REZENSION Barbara E. Seidl-Reutz 06.Oktober 2025
Eine Kaiserin im Wirtshaus? Irene Diwiak schildert in ihrem neuen Roman Die allerletzte Kaiserin eine ebenso skurrile wie fesselnde Begegnung zwischen Alltagsrealität und Habsburger-Mythos. Was als unscheinbare Begebenheit in einem Gasthaus beginnt, entwickelt sich zu einer Geschichte voller Ironie, Spannung und Fragen über Wahrheit, Erinnerung und die Macht des Erzählens.
Im Mittelpunkt steht Claudia Hendl, die unspektakulär im elterlichen Wirtshaus arbeitet, bis eines Tages die exzentrische Johanna Fialla auftaucht. Johanna behauptet, die Enkelin von Kronprinz Rudolf zu sein und somit Teil einer geheimen, von der Geschichte unterschlagenen Habsburger-Linie. Claudia, zunächst verwundert, dann neugierig, wird von Johanna als Schreiberin auserkoren, um ihre Lebensgeschichte festzuhalten. Fortan steht sie im Bann der pathetisch ausgeschmückten Erzählungen einer Frau, die alles sein könnte, oder nichts davon.
Der Reiz des Romans liegt im Zusammenspiel dieser beiden Stimmen.

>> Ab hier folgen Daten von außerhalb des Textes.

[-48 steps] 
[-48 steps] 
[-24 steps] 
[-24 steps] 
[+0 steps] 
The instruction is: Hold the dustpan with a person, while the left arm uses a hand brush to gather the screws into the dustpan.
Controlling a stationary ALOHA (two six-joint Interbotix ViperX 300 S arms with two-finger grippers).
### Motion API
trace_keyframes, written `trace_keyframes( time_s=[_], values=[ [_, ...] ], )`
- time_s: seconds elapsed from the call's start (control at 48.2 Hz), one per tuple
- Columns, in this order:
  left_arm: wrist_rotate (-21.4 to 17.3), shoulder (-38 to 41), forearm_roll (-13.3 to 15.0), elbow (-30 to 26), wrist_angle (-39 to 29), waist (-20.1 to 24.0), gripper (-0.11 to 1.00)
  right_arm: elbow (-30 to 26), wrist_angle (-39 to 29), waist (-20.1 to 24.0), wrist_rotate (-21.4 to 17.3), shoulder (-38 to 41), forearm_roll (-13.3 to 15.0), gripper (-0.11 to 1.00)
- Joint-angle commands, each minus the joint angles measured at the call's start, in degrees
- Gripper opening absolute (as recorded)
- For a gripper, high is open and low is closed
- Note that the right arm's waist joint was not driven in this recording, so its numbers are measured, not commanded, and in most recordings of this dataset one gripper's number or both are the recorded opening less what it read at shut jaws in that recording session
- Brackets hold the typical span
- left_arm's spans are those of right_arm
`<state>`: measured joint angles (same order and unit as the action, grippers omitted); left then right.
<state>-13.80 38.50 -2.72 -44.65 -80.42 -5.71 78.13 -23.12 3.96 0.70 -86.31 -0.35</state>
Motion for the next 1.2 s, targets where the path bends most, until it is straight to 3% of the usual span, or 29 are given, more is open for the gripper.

Johanna spricht in altertümlichem, fast theatralischem Ton, voller Pathos und Überzeugungskraft. Claudia dagegen bringt einen modernen Blick mit, sie bleibt kritisch, zweifelnd, manchmal auch ironisch. Dieses Spannungsfeld macht den Text lebendig: Man schwankt als Leser*in ständig zwischen Glauben und Unglauben, zwischen der Lust an der Legende und dem Drang, die Fakten zu kennen.
Diwiaks Sprache ist leichtfüßig, pointiert und von einem feinen Humor getragen. Sie versteht es, historische Stoffe nicht als schwere Kost, sondern als lebendiges Material zu servieren, das mit spielerischer Freiheit neu verknüpft werden darf. Gleichzeitig bleibt jedoch genug Raum für Fragen nach Identität, Erinnerung und Geschichten, die wir uns über uns selbst erzählen. Gerade darin liegt die Stärke des Romans, denn er ist sowohl vergnügliche Unterhaltung als auch eine Einladung, über die Grenzen von Realität und Fiktion nachzudenken.
Besonders gelungen ist die Figur der Johanna, eine Frau voller Eigenheiten, Stolz und Charisma, die ebenso faszinierend wie anstrengend wirkt. Claudia ist das Gegenstück. Sie ist bodenständig, zweifelnd, aber mit der Bereitschaft, sich einzulassen. Dieses ungleiche Duo trägt die Handlung und macht die Dynamik der Geschichte aus.
So wird Die allerletzte Kaiserin zu einer Lektüre, die gleichermaßen Vergnügen bereitet und zum Nachdenken anregt. Man folgt Johanna und Claudia gerne auf ihrem gemeinsamen Weg zwischen Realität und Fiktion, zwischen Wirtshaustisch und Kaiserlegende. Wer historische Stoffe mit einem Augenzwinkern schätzt und Freude an originellen Figuren hat, wird hier bestens unterhalten. Ein Buch, das man leicht liest, aber nicht so schnell vergisst.
Irene Diwiak, geboren 1991 in Graz, ist eines der großen Erzähltalente ihrer Generation. Für ihre literarischen Texte sowie ihre Theaterstücke wurde sie vielfach ausgezeichnet. Ihr Debütroman »Liebwies« stand bereits auf der Shortlist für den Debütpreis des Österreichischen Buchpreises. Es folgten ihre Romane »Malvita« sowie »Sag Alex, er soll nicht auf mich warten«.